→ Work item: Which lines have the string "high"? Copy all of them from the entries below.
[[ Records supplied, beginning ]]
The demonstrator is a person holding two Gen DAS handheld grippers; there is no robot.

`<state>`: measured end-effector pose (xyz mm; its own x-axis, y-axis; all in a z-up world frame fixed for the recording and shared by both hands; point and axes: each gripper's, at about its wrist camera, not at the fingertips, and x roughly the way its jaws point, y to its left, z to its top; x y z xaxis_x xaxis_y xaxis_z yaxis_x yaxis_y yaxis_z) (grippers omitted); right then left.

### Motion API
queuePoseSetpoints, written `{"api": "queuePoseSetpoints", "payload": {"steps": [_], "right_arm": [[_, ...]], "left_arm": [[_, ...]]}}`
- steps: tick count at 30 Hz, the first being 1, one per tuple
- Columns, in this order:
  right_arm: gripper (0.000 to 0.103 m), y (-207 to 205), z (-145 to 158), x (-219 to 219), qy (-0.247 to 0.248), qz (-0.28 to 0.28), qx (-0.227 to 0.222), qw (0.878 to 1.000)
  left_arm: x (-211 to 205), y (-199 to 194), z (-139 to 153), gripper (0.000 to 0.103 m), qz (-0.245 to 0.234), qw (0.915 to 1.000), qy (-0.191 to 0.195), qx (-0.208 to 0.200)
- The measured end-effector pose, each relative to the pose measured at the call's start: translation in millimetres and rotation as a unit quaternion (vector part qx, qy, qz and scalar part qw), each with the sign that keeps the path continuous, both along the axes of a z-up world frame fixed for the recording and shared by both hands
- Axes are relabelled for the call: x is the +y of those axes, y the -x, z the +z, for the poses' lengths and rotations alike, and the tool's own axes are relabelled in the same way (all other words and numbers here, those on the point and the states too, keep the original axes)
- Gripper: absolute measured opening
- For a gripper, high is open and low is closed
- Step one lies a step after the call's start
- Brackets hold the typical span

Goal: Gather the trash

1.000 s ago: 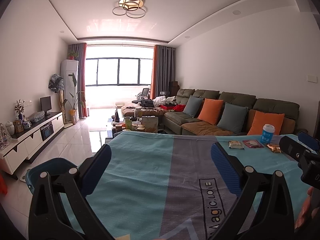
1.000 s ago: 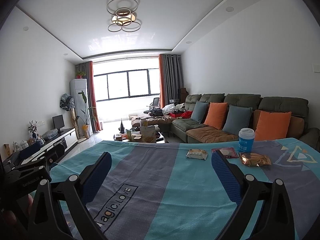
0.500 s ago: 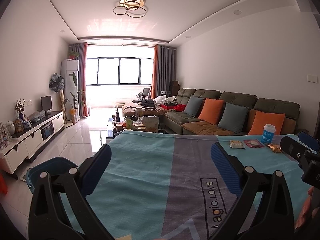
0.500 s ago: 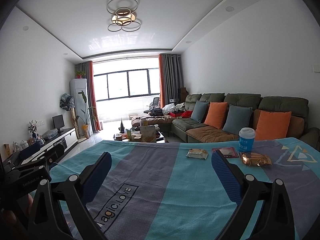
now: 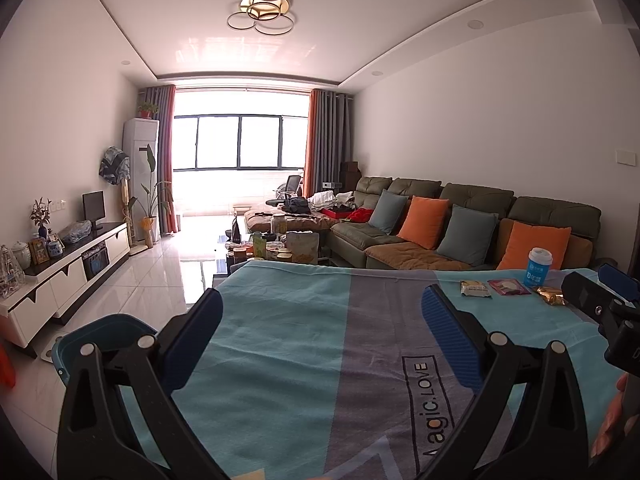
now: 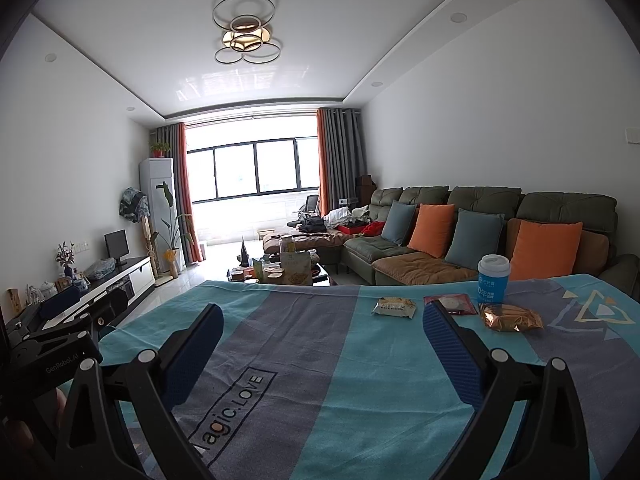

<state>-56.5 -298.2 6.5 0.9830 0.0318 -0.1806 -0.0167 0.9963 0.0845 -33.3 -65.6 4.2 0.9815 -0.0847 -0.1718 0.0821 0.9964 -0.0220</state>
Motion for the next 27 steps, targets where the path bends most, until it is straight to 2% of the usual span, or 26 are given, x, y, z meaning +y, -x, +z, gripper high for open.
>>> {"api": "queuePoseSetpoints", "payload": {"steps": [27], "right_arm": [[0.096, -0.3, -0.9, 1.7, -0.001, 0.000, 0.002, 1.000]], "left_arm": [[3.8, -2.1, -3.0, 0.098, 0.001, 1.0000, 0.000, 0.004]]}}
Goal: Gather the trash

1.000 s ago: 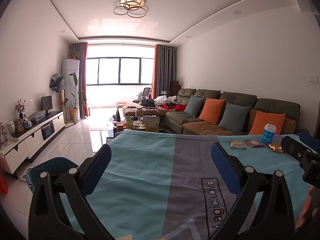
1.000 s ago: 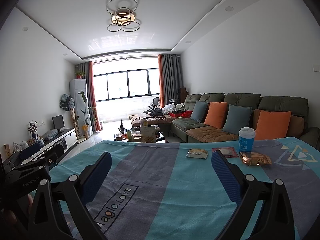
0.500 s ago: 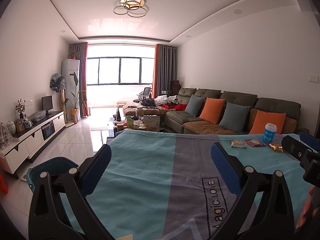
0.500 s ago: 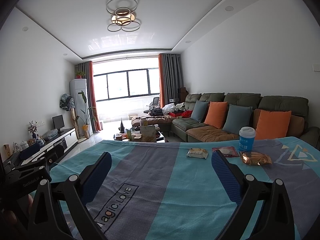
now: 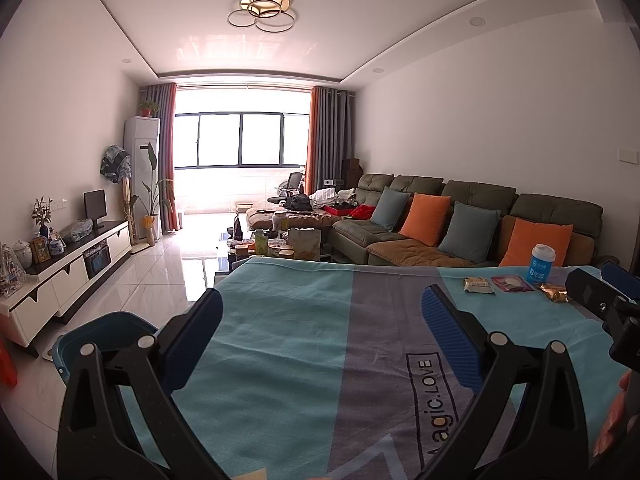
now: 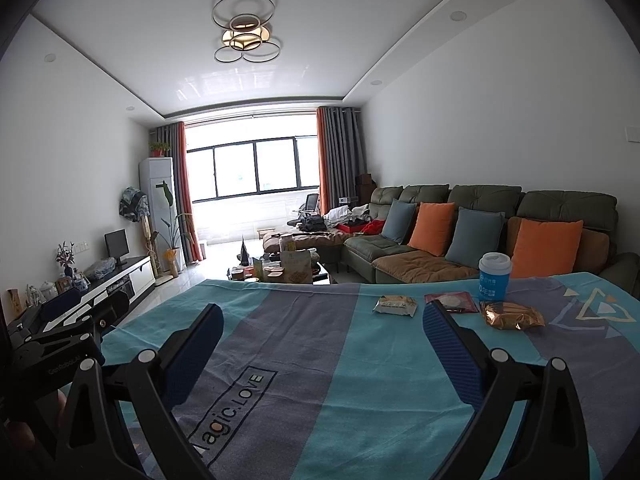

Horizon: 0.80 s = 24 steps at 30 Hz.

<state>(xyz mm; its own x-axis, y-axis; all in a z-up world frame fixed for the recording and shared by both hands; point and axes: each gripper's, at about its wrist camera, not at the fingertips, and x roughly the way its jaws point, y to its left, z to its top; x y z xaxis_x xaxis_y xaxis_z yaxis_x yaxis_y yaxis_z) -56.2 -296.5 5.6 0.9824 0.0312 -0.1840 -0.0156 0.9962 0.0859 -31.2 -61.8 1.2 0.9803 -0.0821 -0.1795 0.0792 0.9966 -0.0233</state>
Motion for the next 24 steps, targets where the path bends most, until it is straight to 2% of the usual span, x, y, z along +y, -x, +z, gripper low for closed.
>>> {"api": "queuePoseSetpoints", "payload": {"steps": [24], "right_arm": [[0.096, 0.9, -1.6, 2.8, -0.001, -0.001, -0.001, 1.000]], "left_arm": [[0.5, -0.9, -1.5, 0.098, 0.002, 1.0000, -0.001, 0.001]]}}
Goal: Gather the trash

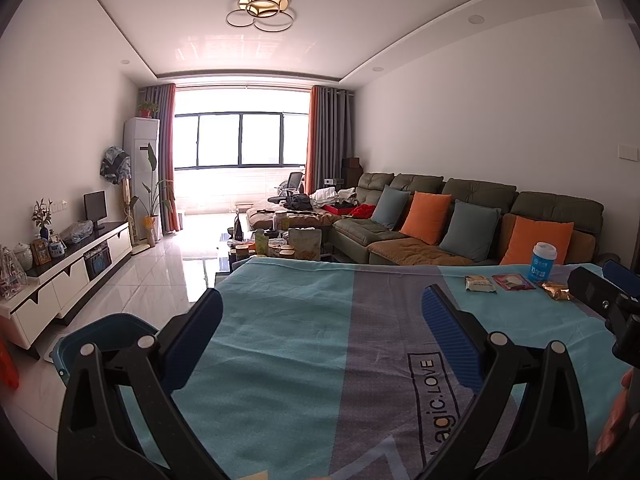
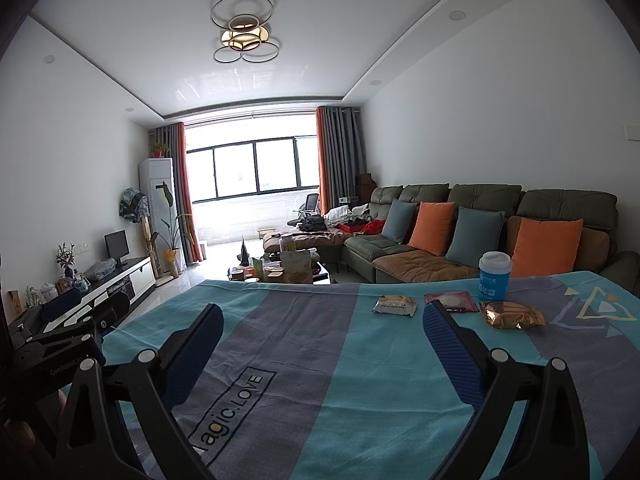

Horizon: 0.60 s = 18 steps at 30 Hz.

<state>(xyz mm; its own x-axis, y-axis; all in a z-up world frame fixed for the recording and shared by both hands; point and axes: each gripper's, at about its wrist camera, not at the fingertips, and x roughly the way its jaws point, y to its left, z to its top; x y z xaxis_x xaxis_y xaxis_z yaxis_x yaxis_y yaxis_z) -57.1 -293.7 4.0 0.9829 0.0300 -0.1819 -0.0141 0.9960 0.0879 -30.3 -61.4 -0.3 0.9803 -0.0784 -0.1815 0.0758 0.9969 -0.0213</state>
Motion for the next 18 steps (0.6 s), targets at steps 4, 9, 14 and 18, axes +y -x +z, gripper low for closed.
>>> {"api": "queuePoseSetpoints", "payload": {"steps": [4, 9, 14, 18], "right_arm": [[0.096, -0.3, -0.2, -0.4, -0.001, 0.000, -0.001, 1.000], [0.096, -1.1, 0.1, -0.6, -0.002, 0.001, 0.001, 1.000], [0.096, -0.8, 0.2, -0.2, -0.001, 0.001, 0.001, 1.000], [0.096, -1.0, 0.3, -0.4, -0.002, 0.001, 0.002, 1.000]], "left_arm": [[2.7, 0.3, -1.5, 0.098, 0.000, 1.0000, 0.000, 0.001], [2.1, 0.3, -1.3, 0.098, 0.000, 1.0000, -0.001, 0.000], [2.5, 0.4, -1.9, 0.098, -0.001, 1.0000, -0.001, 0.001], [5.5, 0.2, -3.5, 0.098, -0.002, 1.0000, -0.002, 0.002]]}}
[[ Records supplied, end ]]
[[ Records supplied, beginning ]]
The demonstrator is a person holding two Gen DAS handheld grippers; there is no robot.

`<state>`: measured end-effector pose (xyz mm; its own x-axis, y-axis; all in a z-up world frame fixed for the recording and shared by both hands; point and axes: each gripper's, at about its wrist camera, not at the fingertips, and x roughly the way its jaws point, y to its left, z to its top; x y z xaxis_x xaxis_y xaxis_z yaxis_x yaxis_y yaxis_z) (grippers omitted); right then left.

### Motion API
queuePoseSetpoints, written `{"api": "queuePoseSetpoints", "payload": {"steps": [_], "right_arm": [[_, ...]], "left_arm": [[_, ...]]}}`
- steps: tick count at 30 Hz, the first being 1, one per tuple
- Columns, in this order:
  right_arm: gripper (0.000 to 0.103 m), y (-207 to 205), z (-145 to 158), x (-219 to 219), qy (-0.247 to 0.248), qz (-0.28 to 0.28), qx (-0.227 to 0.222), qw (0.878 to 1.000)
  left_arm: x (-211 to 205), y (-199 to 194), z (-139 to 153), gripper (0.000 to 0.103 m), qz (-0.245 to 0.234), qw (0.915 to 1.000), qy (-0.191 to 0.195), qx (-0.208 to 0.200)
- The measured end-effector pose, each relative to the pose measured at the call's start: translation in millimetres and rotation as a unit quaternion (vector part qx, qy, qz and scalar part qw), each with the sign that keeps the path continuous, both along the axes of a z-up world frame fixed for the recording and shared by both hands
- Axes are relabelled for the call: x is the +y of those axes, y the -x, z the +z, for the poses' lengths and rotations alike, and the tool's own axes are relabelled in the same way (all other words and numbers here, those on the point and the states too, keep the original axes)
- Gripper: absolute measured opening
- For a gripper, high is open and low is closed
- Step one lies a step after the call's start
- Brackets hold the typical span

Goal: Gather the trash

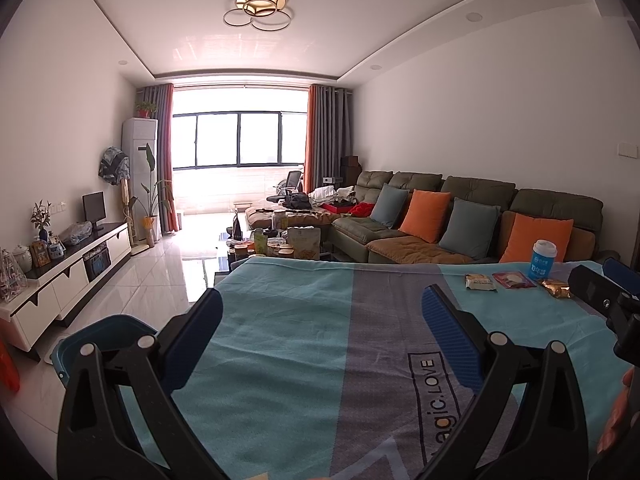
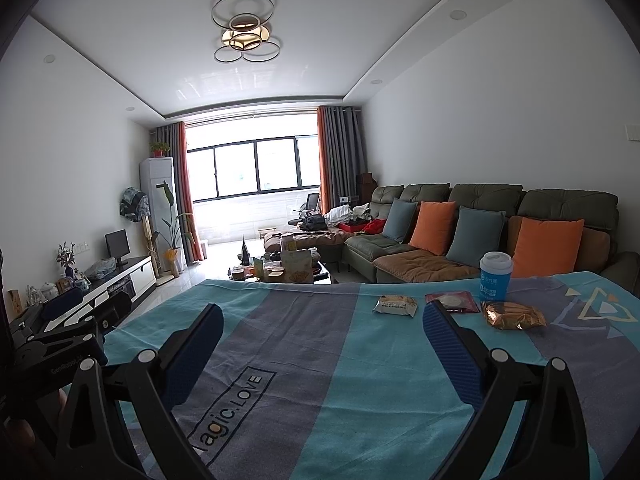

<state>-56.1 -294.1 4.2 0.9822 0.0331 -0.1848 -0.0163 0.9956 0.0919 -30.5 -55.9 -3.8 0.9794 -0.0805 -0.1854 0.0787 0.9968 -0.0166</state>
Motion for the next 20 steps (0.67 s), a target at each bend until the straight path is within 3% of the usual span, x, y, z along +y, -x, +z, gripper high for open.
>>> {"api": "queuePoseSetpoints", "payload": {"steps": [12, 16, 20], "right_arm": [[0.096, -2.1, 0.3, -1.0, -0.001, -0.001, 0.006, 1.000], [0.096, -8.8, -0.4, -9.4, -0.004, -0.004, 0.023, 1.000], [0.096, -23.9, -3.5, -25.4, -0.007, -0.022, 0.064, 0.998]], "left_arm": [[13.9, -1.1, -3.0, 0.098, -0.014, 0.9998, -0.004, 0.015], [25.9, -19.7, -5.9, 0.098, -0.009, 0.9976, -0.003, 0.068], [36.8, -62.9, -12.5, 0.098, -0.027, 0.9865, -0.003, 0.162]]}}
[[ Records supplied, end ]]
→ Result for this task:
- For a gripper, high is open and low is closed
Motion for the next 27 steps, targets where the path bends most, until it is straight to 2% of the usual span, or 26 are given, x, y, z meaning +y, -x, +z, gripper high for open.
- For a gripper, high is open and low is closed
Motion for the next 20 steps (0.67 s), a target at each bend until the straight path is within 3% of the usual span, x, y, z along +y, -x, +z, gripper high for open.

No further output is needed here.